• **What is being asked**: Would you set down the whole listing again exactly as it appears?
• • • • • • •
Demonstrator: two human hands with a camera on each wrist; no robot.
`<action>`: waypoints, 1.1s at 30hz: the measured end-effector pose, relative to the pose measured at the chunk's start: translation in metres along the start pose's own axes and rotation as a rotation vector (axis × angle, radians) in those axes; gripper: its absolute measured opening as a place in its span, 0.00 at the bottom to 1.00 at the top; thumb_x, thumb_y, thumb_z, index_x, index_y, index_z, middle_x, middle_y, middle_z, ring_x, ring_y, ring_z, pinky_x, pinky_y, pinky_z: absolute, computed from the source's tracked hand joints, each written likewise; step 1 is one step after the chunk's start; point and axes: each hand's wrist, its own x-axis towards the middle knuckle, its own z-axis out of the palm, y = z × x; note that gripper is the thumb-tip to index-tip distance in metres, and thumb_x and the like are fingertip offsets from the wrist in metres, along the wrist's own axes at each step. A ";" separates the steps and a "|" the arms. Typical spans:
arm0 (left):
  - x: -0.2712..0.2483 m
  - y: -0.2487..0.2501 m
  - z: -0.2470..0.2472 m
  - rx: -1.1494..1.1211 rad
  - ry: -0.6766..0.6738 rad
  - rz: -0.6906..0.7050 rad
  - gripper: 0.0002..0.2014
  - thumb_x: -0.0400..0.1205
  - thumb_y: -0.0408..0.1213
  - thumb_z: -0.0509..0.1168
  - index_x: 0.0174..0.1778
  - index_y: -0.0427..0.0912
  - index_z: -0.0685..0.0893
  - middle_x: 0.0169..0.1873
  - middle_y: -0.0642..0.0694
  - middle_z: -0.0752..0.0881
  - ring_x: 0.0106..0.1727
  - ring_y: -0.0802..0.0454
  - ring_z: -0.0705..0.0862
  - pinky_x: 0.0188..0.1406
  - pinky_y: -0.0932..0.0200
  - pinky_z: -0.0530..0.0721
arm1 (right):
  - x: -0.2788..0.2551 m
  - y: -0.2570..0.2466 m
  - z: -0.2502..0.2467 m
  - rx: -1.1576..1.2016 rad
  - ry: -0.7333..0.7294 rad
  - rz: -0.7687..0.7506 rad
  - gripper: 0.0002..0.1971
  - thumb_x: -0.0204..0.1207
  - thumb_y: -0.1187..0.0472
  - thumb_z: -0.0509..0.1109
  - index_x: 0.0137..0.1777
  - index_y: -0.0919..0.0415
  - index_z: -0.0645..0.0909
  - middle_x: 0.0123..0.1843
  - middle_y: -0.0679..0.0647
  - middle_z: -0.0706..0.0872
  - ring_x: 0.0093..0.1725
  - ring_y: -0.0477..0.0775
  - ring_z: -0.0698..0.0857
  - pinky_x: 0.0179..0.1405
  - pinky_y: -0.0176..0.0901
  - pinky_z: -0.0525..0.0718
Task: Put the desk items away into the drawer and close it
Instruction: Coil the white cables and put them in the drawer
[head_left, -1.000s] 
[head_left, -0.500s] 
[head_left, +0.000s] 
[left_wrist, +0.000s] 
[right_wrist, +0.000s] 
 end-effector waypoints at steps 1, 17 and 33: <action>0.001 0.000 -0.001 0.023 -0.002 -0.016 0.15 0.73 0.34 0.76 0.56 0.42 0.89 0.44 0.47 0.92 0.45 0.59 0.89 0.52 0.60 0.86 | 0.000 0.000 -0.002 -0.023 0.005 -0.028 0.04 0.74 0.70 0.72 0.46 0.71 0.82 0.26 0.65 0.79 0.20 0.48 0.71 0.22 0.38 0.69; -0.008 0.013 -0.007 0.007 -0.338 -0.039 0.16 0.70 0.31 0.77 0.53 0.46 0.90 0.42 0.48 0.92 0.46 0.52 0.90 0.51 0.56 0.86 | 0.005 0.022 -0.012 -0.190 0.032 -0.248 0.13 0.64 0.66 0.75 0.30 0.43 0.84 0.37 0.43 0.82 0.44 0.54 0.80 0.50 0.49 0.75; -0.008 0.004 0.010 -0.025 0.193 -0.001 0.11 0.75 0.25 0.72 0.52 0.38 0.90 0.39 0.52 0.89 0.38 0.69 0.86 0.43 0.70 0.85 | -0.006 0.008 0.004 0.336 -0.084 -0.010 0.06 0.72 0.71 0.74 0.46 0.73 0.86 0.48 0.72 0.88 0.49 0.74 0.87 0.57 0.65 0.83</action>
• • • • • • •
• **Exercise output**:
Demonstrator: two human hands with a camera on each wrist; no robot.
`<action>`: waypoints, 1.1s at 30hz: the measured end-effector pose, relative to the pose measured at the chunk's start: translation in metres along the start pose's own axes and rotation as a rotation vector (axis × angle, radians) in those axes; gripper: its absolute measured opening as a place in its span, 0.00 at the bottom to 1.00 at the top; thumb_x, thumb_y, thumb_z, index_x, index_y, index_z, middle_x, middle_y, middle_z, ring_x, ring_y, ring_z, pinky_x, pinky_y, pinky_z: absolute, computed from the source's tracked hand joints, each written likewise; step 1 is one step after the chunk's start; point and axes: each hand's wrist, its own x-axis towards the middle knuckle, its own z-axis out of the palm, y = z × x; note that gripper is the thumb-tip to index-tip distance in metres, and thumb_x and the like are fingertip offsets from the wrist in metres, along the wrist's own axes at each step. A ";" separates the steps and a "|" the arms. Typical spans:
arm0 (left):
  - x: -0.2712..0.2483 m
  - y: -0.2487..0.2501 m
  - z: -0.2470..0.2472 m
  - rx: -1.1494..1.1211 rad
  - ry: -0.6766..0.6738 rad
  - rz: -0.6906..0.7050 rad
  - gripper: 0.0002..0.2014
  - thumb_x: -0.0400..0.1205
  - thumb_y: -0.0408..0.1213
  - thumb_z: -0.0509..0.1168
  - index_x: 0.0174..0.1778
  - index_y: -0.0427..0.0912
  - index_z: -0.0685..0.0893
  - middle_x: 0.0169..0.1873
  - middle_y: -0.0642..0.0694
  - middle_z: -0.0752..0.0881
  - ring_x: 0.0106..0.1727
  - ring_y: -0.0802..0.0454
  - ring_z: -0.0705..0.0862
  - pinky_x: 0.0188..0.1406
  - pinky_y: -0.0932..0.0200
  - pinky_z: -0.0530..0.0721
arm1 (right):
  - x: -0.2788..0.2551 m
  - y: -0.2570..0.2466 m
  - z: -0.2502..0.2467 m
  - rx: -1.1576..1.2016 rad
  - ry: -0.7333..0.7294 rad
  - rz: -0.7687..0.7506 rad
  - gripper: 0.0002..0.1971
  - thumb_x: -0.0204..0.1207
  - thumb_y: -0.1187..0.0472
  - thumb_z: -0.0509..0.1109
  - index_x: 0.0137..0.1777
  - index_y: -0.0919..0.0415
  - index_z: -0.0645..0.0909
  - middle_x: 0.0123..0.1843
  - middle_y: -0.0679..0.0647
  - middle_z: -0.0706..0.0872
  - ring_x: 0.0093..0.1725
  - ring_y: -0.0477..0.0775
  - ring_z: -0.0698..0.0857
  - pinky_x: 0.0179..0.1405
  - pinky_y: -0.0176..0.0901
  - pinky_z: -0.0525..0.0718
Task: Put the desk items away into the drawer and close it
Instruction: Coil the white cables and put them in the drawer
[head_left, -1.000s] 
[head_left, -0.500s] 
[head_left, +0.000s] 
[left_wrist, +0.000s] 
[right_wrist, +0.000s] 
 end-effector waypoints at steps 1, 17 and 33: <action>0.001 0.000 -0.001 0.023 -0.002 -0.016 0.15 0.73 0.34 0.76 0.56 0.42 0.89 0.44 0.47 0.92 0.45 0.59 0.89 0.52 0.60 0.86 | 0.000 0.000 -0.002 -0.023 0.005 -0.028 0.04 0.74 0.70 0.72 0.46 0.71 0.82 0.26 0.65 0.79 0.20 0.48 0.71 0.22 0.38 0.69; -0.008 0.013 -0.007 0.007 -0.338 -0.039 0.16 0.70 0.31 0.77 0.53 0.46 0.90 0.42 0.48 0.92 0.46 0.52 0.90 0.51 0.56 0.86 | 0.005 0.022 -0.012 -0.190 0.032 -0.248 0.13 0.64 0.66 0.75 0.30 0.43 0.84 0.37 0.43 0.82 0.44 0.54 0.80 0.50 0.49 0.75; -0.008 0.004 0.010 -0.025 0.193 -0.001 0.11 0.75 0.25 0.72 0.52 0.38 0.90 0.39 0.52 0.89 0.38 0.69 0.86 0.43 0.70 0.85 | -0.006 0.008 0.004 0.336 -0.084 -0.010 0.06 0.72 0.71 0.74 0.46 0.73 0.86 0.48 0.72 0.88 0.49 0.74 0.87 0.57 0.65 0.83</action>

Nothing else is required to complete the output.